━━ Data to examine ━━

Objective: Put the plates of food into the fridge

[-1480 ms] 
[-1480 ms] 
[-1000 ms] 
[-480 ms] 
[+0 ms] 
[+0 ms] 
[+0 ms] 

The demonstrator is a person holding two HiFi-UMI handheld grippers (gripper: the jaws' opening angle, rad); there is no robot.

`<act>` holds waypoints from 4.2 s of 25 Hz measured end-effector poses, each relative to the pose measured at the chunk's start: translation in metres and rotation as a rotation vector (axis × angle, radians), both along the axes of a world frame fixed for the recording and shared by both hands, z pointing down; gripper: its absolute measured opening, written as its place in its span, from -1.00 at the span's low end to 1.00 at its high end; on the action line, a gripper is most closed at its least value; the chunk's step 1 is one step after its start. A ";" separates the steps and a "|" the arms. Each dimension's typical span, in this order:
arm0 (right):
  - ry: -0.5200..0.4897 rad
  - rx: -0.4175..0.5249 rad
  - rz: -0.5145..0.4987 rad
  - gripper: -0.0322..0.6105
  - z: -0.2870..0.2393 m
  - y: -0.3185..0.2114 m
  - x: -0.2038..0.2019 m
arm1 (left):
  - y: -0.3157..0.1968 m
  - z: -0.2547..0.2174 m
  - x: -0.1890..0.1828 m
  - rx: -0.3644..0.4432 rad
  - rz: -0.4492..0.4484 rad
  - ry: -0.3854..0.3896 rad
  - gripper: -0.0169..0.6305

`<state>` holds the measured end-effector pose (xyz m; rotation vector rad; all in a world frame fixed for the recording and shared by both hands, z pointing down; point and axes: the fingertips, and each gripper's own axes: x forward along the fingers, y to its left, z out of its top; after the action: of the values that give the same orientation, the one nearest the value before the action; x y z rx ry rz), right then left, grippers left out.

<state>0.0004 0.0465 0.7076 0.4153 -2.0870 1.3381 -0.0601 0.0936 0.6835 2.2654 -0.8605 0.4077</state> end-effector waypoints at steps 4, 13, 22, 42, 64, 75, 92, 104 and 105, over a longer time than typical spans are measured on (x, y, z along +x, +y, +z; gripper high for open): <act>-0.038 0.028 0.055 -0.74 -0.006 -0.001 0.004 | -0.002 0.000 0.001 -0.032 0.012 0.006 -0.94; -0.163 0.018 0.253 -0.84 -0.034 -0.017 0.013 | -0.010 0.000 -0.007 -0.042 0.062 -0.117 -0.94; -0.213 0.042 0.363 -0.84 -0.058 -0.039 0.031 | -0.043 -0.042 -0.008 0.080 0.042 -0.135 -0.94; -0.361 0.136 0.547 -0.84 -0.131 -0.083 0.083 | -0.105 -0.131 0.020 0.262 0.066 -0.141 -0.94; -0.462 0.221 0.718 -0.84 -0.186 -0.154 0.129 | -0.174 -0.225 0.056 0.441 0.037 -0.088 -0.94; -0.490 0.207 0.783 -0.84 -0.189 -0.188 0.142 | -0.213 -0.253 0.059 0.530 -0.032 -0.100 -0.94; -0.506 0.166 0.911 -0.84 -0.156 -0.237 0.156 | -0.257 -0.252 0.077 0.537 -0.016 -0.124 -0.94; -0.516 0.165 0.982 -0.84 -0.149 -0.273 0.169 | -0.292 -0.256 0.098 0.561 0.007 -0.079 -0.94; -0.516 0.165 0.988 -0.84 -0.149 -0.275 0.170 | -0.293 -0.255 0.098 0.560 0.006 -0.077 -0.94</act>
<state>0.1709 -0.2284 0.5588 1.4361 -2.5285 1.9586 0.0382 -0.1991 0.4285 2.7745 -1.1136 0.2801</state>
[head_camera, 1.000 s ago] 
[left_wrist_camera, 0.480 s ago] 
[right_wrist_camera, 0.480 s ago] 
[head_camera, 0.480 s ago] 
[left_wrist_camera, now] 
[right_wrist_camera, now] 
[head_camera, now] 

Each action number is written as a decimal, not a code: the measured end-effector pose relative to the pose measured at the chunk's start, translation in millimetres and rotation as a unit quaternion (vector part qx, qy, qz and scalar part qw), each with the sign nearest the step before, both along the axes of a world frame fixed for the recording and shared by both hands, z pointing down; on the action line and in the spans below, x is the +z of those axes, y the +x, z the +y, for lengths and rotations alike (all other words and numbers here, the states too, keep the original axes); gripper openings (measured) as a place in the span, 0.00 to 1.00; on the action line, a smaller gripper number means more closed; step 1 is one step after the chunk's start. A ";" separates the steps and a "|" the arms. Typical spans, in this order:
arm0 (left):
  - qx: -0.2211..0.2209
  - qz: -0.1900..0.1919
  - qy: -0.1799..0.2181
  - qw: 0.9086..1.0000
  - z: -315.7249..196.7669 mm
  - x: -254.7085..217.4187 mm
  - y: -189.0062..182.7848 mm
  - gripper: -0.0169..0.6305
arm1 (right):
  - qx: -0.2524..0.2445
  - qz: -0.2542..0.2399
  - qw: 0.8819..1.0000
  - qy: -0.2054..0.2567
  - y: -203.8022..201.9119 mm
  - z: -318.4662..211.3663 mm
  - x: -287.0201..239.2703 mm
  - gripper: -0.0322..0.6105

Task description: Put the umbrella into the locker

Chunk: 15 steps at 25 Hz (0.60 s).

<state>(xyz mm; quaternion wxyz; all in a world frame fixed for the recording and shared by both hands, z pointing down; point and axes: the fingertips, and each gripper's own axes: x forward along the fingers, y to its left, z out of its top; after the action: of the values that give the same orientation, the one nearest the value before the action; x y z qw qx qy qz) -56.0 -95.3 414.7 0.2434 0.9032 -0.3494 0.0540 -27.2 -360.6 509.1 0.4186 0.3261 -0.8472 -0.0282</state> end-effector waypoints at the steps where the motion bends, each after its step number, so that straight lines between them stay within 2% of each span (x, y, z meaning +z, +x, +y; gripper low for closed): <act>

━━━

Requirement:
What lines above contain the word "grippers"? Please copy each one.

Task answer:
The demonstrator is a person holding two HiFi-UMI handheld grippers (gripper: the jaws' opening angle, rad); there is no robot.
`<state>` holds the measured end-effector pose (xyz m; rotation vector rad; all in a world frame fixed for the recording and shared by both hands, z pointing down; point and axes: the fingertips, and each gripper's own axes: x forward along the fingers, y to its left, z out of its top; after the action: of the values that give the same orientation, the one nearest the value before the action; x y z rx ry rz), right then left, grippers left out.

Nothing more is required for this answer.